WHAT YOU SHOULD DO —
Would you print exactly the lines that begin the listing and continue through the line holding "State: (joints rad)"? No pictures, please.

DATA SEGMENT —
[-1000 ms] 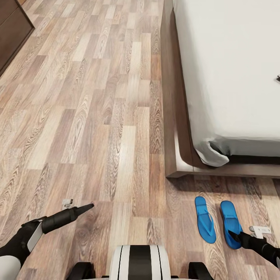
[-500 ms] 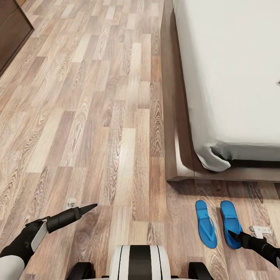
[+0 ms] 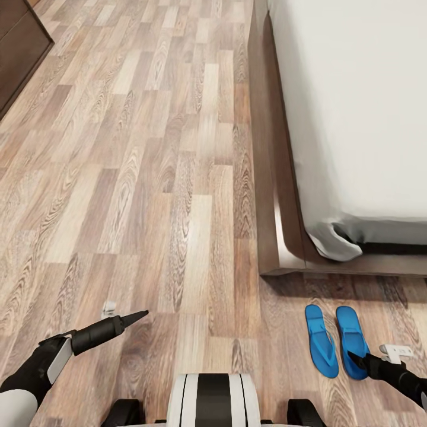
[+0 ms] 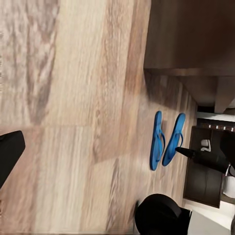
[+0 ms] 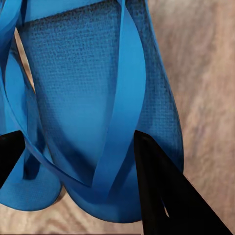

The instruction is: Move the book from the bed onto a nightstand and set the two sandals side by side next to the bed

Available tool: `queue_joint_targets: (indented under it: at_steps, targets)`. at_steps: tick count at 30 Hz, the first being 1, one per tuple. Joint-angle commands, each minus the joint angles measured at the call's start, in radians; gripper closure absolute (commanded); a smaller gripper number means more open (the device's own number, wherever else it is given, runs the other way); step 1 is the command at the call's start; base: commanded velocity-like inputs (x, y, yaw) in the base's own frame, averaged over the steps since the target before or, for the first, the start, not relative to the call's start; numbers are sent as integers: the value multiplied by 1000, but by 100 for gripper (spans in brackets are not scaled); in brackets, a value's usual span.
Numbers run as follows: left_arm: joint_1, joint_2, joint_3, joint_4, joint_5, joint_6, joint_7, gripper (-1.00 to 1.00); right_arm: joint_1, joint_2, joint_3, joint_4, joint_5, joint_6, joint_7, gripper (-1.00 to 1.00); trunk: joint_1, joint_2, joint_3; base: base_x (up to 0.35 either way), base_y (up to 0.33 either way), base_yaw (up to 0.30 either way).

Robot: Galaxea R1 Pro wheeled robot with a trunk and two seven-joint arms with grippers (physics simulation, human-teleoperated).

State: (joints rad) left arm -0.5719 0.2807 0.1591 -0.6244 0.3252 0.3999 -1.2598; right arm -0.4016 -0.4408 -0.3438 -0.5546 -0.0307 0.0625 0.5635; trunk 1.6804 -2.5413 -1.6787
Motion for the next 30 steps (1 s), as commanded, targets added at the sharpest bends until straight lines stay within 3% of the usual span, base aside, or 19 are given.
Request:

TASK RESULT —
[-1000 ms] 
[-500 ms] 
[+0 ms] 
[+0 ms] 
[+0 ms] 

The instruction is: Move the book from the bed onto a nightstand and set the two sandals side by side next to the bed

Available tool: `queue_joint_targets: (indented under it: at_steps, targets)`. at_steps: tick count at 30 Hz, the first being 1, one per tuple. Joint-angle commands, each minus the joint angles measured at the call's start, in radians; gripper closure absolute (commanded); a smaller gripper number means more open (the device's own number, wherever else it is given, runs the other way); step 1 is the command at the call's start; base: commanded velocity-like inputs (x, y, yaw) in the base's own frame, averaged over the steps since the target before or, for the first, the start, not relative to the call's start; numbers are sent as integers: the value multiplied by 1000, but by 100 for gripper (spans in brackets are not scaled); in brackets, a value's usual span.
Numbers run as follows: left_arm: joint_1, joint_2, joint_3, joint_4, joint_5, joint_6, joint_7, gripper (-1.00 to 1.00); right_arm: joint_1, joint_2, joint_3, joint_4, joint_5, joint_6, joint_7, gripper (-1.00 to 1.00); trunk: joint_1, joint_2, joint_3; base: base_x (up to 0.35 either way), base_y (up to 0.33 either way), base_yaw (up to 0.30 either way).

Robot: Galaxea R1 Pro wheeled robot with a trunk and two seven-joint arms with grippers (physics simulation, human-teleoperated).

State: (joints rad) left arm -0.5719 0.2807 0.1591 -0.6244 0.3252 0.3999 -1.2598; right arm -0.4016 -0.4408 -0.3438 -0.5546 -0.0307 0.0625 0.5635; trunk 1.6804 -2.5413 -1.6787

This output completes the exercise.